DATA BLOCK.
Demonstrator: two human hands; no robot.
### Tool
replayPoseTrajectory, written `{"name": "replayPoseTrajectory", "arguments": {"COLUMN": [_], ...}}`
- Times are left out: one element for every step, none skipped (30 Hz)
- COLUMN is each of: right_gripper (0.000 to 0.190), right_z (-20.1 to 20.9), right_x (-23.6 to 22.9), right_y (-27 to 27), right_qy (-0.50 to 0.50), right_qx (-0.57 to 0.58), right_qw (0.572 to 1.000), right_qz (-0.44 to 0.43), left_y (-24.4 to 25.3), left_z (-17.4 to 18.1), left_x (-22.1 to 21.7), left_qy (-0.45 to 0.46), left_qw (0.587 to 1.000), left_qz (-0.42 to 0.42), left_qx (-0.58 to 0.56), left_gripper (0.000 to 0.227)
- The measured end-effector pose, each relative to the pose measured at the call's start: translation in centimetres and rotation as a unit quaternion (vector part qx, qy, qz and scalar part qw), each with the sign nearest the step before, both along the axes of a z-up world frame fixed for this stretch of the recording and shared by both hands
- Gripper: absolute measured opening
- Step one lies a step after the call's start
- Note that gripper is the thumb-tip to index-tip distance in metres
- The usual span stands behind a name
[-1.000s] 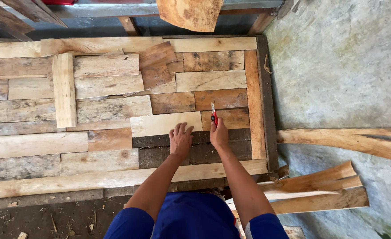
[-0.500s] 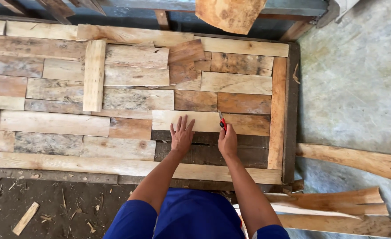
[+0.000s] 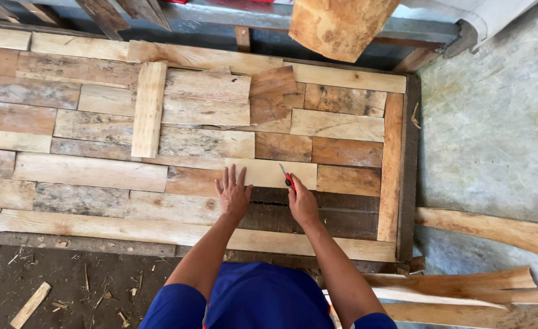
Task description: Measure and fit small wooden planks into a larger panel assembly.
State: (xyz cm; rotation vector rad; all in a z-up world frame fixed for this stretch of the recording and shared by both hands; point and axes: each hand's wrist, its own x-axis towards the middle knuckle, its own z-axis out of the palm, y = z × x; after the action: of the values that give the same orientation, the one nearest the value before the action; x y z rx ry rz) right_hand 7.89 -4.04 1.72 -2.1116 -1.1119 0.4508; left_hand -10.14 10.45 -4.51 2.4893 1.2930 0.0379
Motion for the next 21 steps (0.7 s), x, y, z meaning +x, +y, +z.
{"name": "replayPoseTrajectory", "arguments": {"right_gripper": [0.047,0.047,0.047,0.047,0.046,0.046,0.046,0.045,0.045,0.045,0.045,0.046,0.046,0.045,0.045,0.045,0.045,0.044,0.044,0.044,0.045], "right_z": [0.2,0.3,0.4,0.4,0.4,0.5,0.4,0.4,0.4,0.4,0.4,0.4,0.4,0.5,0.5,0.5,0.5,0.5,0.5,0.4,0.4], "right_x": [-0.4,-0.9,-1.6,-2.0,-2.4,-2.7,-2.9,-3.2,-3.4,-3.6,-3.9,-4.1,-4.4,-4.6,-4.9,-5.0,-5.2,-5.4,-5.5,-5.5,-5.7], "right_y": [0.4,0.8,1.2,1.5,1.9,2.2,2.3,2.5,2.7,2.9,3.0,3.0,3.2,3.3,3.4,3.5,3.7,3.8,4.1,4.3,4.2], "right_qy": [-0.002,0.018,0.038,0.038,0.033,0.027,0.026,0.029,0.032,0.03,0.031,0.032,0.031,0.03,0.029,0.028,0.029,0.03,0.03,0.03,0.032], "right_qx": [0.0,-0.039,-0.08,-0.08,-0.08,-0.08,-0.08,-0.082,-0.083,-0.084,-0.078,-0.073,-0.075,-0.077,-0.079,-0.081,-0.075,-0.069,-0.069,-0.066,-0.065], "right_qw": [1.0,0.999,0.996,0.996,0.996,0.996,0.996,0.996,0.996,0.996,0.996,0.997,0.997,0.996,0.996,0.996,0.997,0.997,0.997,0.997,0.997], "right_qz": [0.002,0.0,-0.002,0.0,-0.003,-0.006,-0.007,-0.007,-0.007,-0.009,-0.008,-0.007,-0.009,-0.013,-0.015,-0.016,-0.014,-0.011,-0.01,-0.007,-0.003], "left_y": [0.6,1.2,1.7,2.3,3.0,3.7,4.0,4.5,4.9,5.6,6.1,6.6,7.0,7.4,7.7,7.9,8.1,8.3,8.4,8.6,8.4], "left_z": [0.8,1.6,2.4,2.3,2.2,2.1,2.3,2.4,2.6,1.7,0.8,-0.1,-0.3,-0.5,-0.8,-0.8,-0.7,-0.6,0.7,2.0,3.3], "left_x": [-0.2,-0.4,-0.8,-1.2,-1.3,-1.4,-1.6,-1.7,-1.8,-1.9,-2.0,-2.1,-2.2,-2.3,-2.4,-2.4,-2.4,-2.4,-2.4,-2.4,-2.6], "left_qy": [-0.002,0.007,0.017,0.018,0.007,-0.003,-0.005,-0.022,-0.039,-0.041,-0.055,-0.069,-0.07,-0.074,-0.077,-0.078,-0.088,-0.098,-0.098,-0.061,-0.022], "left_qw": [1.0,0.999,0.996,0.996,0.996,0.996,0.996,0.996,0.995,0.995,0.996,0.996,0.996,0.995,0.995,0.995,0.995,0.994,0.994,0.993,0.987], "left_qz": [0.002,0.029,0.057,0.059,0.062,0.064,0.063,0.059,0.054,0.052,0.033,0.014,0.012,0.003,-0.004,-0.005,0.001,0.008,0.008,0.047,0.084], "left_qx": [0.0,-0.03,-0.062,-0.062,-0.063,-0.063,-0.064,-0.069,-0.074,-0.074,-0.065,-0.056,-0.058,-0.063,-0.067,-0.069,-0.054,-0.04,-0.04,-0.086,-0.134], "left_gripper": [0.066,0.067,0.068,0.068,0.07,0.073,0.073,0.072,0.072,0.072,0.073,0.074,0.074,0.077,0.08,0.08,0.081,0.083,0.083,0.078,0.074]}}
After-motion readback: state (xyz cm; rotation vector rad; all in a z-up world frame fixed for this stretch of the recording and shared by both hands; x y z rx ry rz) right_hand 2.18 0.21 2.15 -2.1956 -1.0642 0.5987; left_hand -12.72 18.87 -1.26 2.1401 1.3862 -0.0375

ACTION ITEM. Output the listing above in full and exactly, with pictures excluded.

EXERCISE ANSWER.
Demonstrator: two human hands; no robot.
### Tool
replayPoseTrajectory, written `{"name": "replayPoseTrajectory", "arguments": {"COLUMN": [_], ...}}`
- Times are left out: one element for every step, none skipped (30 Hz)
- COLUMN is each of: right_gripper (0.000 to 0.190), right_z (-20.1 to 20.9), right_x (-23.6 to 22.9), right_y (-27 to 27), right_qy (-0.50 to 0.50), right_qx (-0.57 to 0.58), right_qw (0.572 to 1.000), right_qz (-0.44 to 0.43), left_y (-24.4 to 25.3), left_z (-17.4 to 18.1), left_x (-22.1 to 21.7), left_qy (-0.45 to 0.46), left_qw (0.587 to 1.000), left_qz (-0.42 to 0.42), left_qx (-0.58 to 0.56), left_gripper (0.000 to 0.227)
- The measured end-effector pose, each relative to the pose measured at the call's start: translation in centimetres and rotation as a unit quaternion (vector part qx, qy, qz and scalar part qw), each with the sign nearest the step before, both along the axes of a z-up world frame fixed for this stretch of the recording and shared by both hands
- Gripper: absolute measured opening
- Step one lies a step after the call's start
- Note that gripper is the thumb-tip to index-tip distance in metres
- The usual span stands behind a name
[-1.000s] 
[-0.500s] 
[+0.000s] 
Task description: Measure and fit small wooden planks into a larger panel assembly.
State: (xyz cm; rotation vector rad; all in a z-up world frame fixed for this stretch of the recording and shared by both hands; point and axes: each hand's wrist, its own x-axis towards the middle knuckle, its own z-axis out of the palm, y = z × x; after the action: of the values that give the same orientation, the one nearest the value before the action; x y z rx ry rz) right_hand 7.89 -4.04 1.72 -2.1116 -1.1119 0.4508; left_hand -10.14 10.45 -4.51 2.4893 1.2930 0.0379
Motion for the next 21 steps (0.7 s), x, y, z meaning +x, +y, +z.
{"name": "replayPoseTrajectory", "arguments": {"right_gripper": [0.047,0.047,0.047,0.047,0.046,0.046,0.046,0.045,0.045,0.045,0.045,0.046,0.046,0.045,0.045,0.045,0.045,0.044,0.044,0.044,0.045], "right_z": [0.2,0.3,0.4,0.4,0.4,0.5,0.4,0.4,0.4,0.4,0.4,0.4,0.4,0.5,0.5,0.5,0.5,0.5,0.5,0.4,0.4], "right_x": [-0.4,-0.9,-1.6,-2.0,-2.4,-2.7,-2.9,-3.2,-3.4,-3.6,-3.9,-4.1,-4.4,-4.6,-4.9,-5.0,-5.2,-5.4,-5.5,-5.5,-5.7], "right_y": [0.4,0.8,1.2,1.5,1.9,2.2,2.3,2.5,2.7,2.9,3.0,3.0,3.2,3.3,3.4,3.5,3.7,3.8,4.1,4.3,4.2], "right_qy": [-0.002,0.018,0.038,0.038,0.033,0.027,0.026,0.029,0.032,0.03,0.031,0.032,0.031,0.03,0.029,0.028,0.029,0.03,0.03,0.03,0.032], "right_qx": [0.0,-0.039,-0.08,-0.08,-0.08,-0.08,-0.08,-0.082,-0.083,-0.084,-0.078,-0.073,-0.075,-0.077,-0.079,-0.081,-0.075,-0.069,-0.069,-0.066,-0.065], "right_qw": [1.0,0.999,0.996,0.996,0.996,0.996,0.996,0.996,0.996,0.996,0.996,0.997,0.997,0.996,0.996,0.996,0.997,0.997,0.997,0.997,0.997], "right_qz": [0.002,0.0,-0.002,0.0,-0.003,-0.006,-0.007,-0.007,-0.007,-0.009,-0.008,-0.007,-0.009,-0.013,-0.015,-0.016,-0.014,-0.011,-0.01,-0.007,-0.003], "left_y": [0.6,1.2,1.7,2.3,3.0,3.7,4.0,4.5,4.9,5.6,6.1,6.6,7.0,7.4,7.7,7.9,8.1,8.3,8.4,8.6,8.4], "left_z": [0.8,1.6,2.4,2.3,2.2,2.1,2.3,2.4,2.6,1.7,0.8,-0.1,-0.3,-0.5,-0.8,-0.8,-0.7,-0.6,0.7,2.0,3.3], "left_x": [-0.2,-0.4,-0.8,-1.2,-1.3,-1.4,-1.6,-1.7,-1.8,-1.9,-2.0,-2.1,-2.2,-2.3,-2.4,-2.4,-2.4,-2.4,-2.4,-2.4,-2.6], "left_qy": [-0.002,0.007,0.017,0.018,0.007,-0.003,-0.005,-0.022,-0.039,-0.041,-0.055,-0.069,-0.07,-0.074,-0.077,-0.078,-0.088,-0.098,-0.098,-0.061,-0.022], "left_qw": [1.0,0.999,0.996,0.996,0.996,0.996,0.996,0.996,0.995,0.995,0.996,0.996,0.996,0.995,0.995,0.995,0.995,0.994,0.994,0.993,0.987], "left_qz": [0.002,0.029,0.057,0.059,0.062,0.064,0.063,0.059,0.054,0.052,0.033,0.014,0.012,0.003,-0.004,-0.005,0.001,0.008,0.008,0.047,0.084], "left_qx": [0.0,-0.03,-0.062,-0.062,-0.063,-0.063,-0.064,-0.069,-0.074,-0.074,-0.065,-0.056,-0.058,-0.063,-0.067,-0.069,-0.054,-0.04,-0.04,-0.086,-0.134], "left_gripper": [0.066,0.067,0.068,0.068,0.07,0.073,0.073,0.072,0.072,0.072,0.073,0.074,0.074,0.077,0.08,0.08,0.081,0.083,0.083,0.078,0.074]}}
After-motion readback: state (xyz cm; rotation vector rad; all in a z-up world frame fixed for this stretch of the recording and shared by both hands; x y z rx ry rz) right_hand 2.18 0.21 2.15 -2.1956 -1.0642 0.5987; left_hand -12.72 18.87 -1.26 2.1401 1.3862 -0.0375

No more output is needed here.